1. Bike personification is real.

A bike is not simply just “a bike”. It’s Dingo, Shredder or something else that you probably wouldn’t name a real person. It’s the reason we build stuff that can’t be stolen, because your bike and everything on her is the center of your world, and you treat her as you would a child. (And for some reason, it’s a she.)

 

2. Crank grease marks on the lower legs is the societal equivalent to hickies on your neck.

You weren’t thinking and you bumped into your bike, leaving you with 5-inches of opportunity for your friends to mock you. What to do? Pull up those socks, stat, and hope changing your gait will conceal those marks of newbie-dom. Proceed to hike your leg up and over the nearest bathroom counter to try and scrub away the shame.

 

3. Anything with bikes on it automatically becomes valid to purchase immediately.

Beer with a bike on it? Ignore the fact its 8 a.m. on a Wednesday- you’re buying it. T-Shirt with a fixie-bike print? Dog collar? Yup. Posters? You already have 30, but the sky is the limit and mom isn’t around to tell you otherwise.

 

4. You fear the moment you’ll run into a car door.

Parked cars are pain in waiting. Unexpected Open Door Syndrome happens, and hopefully you can exercise your rad handling abilities, but if not, say a prayer and shake it off (then perhaps call 911).

 

5. Biking and Coffee go hand in hand.

You don’t question it, and you never will. It’s just bike science. And don’t forget to learn the obnoxious totally useful terms: Grinder, Fair-Trade, Blend, Pour-Over, Micro Foam, Tamper, etc.

 

6.N+1” is both the most awfully truthful thing, and wonderfully greatest excuse ever.

You just bought a new bike?

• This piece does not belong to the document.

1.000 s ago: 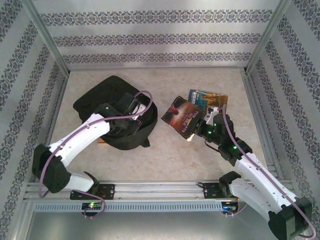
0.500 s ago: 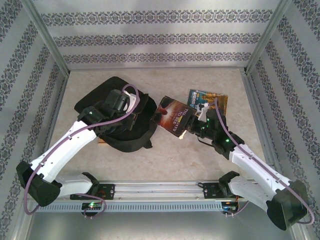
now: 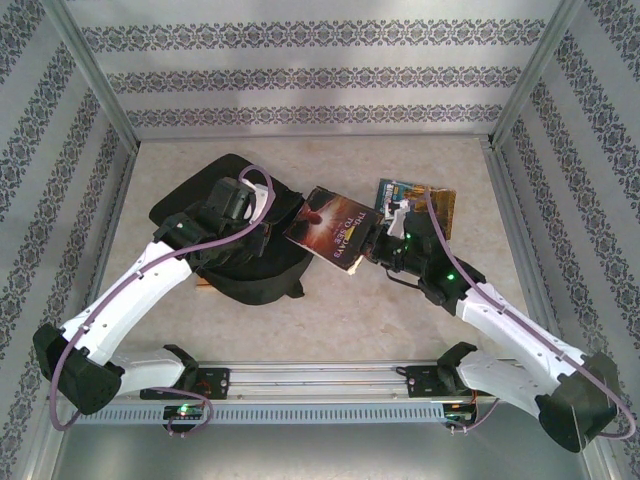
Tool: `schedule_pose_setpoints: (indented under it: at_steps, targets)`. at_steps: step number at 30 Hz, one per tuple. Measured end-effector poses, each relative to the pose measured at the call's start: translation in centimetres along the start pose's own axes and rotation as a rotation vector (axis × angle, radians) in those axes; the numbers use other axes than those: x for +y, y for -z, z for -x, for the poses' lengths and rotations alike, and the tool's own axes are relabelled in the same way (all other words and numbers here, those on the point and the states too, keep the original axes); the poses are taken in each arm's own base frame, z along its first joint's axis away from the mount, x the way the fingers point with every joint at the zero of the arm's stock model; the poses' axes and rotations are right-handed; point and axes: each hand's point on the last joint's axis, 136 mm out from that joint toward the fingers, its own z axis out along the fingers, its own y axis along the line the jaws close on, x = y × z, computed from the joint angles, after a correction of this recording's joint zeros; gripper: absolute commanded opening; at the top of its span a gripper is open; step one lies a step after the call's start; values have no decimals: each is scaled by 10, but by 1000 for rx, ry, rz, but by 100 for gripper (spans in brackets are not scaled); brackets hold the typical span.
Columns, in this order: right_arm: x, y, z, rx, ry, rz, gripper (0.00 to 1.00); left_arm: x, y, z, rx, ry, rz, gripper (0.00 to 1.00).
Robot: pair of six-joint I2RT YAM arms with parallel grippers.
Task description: Pack the student bag
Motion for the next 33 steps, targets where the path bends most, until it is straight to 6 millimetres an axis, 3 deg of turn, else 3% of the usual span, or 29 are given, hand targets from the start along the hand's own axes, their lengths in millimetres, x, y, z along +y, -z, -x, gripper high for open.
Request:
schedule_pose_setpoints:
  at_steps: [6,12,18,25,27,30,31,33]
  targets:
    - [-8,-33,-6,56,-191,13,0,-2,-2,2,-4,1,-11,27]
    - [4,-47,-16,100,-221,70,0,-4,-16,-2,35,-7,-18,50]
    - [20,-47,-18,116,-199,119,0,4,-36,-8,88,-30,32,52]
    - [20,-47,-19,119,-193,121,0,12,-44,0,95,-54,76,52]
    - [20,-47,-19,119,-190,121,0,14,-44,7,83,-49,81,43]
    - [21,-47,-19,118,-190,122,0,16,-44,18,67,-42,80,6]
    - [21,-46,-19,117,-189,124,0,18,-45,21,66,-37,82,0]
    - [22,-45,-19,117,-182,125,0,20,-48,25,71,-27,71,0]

Great, dude! Proceed to sit in front of your computer that following night for hours gawking at the ones you didn’t buy…we have to keep the economy strong, right? N+1.

 

 

7. Staring contests with drivers are your normal commute.

You’ve looked each driver in the 20-mile radius right in the eyes, to ensure they see you - and maybe to declare, just a little bit, “whattup, I’m on a bike and you’re stuck in that metal thing.” Bragging rights, earned.

 

8. You have a running list of things you could sell if you “needed” new bike stuff.

You’ve looked at your household objects and thought - what should I evaporate into cash today? Vacuum, couch, guitar, and who really needs plates and utensils, anyways. You know the second-hand market price of these things…just in case.

 

9. When a commute is good, it’s incredible, and when it’s bad, it’s just awful.

It’s either 20 miles of pure bliss delivered to you on the backs of the glorious cycling gods…or pain and suffering, wet and miserable. There is no in between.

 

10. If it fits in your cycling jersey, it’s “cycling food”.

Your top tube can also be your waiter. Don’t constrain your options simply to CLIF bars and liquid sugar-snot. Tacos make for great mid-ride snacks, as do PB&Js and cookies. Any pizza is a personal pizza if you believe in yourself.

 

11. Texting/calling/ Facbook-ing and riding? That’s absurd!

“Sweet filter, now for the caption…” is the script any fool follows right before smashing into a light post. You judge these naive whippersnappers who wear Supermans on their chests and can’t stay off social media for two minutes. Fools!

 

12. …but deep down you know you’ve done it, too.

¯\_(ツ)_/¯

There’s no traffic in either direction and I just GOTTA tell my friend “lol” or he’ll think I hate him. What’s the worst that could happen?